Crlik is planning the first clean-up on September 22, the final day of the worldwide campaign. The river seemed the obvious choice as his first location.

“My initial reason for doing the river was because we’re not invading peoples’ homes,” he says, “We’re not invading the tourist area and business area where people are.”

A meeting was held on Wednesday at Shinta Mani Hotel to decide, among other things, the logistics of tackling this task.

Crlik has divided up the river into sections with various groups tackling different areas. Three schools – Sunrise Children's Orphanage, Chea Sim Primary School and ABCs & Rice – will handle the area near the crocodile farm, starting on September 20, while other groups will work their way up.

Local children from Green Gecko will also be involved as will kids from the Husk Foundation and Honour Village Foundation.

Crlik’s team has also managed to enlist the help of private rubbish collection company GAEA, which has agreed to collect all the rubbish bags from designated areas, plus have clean up boats working along the northern sector of the river clearing floating rubbish from the Royal Palace area. The company is also keen to provide ongoing support for future events, he says.

“I’m also trying to contact Apsara, who have the same responsibility for the southern section of the river,” he says. “They tend to only pick up recyclables and not actual rubbish, but I’ll see if I can get them involved.”

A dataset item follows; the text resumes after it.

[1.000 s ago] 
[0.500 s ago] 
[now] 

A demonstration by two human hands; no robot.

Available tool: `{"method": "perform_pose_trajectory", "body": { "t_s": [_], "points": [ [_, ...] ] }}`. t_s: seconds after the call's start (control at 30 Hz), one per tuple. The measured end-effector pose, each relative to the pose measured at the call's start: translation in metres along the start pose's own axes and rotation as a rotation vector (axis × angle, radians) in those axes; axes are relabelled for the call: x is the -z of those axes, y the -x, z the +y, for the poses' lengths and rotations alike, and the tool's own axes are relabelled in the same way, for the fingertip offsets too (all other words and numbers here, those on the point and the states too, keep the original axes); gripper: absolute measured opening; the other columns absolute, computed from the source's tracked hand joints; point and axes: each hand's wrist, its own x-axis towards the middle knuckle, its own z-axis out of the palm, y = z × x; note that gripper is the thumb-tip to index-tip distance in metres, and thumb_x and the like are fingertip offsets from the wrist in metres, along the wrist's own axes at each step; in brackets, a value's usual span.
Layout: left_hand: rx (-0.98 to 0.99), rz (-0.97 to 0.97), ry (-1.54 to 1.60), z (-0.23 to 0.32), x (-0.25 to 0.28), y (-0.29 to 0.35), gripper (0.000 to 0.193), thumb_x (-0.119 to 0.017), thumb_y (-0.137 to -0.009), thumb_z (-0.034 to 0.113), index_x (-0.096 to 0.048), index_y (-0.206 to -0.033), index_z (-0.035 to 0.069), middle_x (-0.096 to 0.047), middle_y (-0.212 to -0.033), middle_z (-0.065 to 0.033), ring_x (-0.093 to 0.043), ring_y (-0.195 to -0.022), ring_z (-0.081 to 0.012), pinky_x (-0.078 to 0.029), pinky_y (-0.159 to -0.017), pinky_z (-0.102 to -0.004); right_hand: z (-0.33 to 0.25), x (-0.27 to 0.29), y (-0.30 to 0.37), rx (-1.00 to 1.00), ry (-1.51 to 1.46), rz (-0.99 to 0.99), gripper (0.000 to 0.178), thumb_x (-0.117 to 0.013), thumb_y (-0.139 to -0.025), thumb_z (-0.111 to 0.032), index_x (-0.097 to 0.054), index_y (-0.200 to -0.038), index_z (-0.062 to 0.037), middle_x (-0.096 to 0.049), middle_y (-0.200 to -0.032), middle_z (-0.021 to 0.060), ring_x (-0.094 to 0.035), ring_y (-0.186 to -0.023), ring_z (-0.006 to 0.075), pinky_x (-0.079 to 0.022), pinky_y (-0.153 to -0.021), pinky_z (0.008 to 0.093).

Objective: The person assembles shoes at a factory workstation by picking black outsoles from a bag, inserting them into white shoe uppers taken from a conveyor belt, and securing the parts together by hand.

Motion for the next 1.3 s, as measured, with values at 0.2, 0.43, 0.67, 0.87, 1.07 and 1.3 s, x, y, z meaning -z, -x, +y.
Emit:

Crlik says he has been overwhelmed by community support and is quietly confident he will get a good turnout on the day, with many local businesses promising to provide staff to help out.

“I’m conservatively hoping around 200 people will show up on the day,” he says. “Hopefully people will see that with just a bit of a clean-up there is a difference; there’s less flies, there’s less mosquitoes, there’s less disease – that’s number one - number two, it’s just easier to walk around.”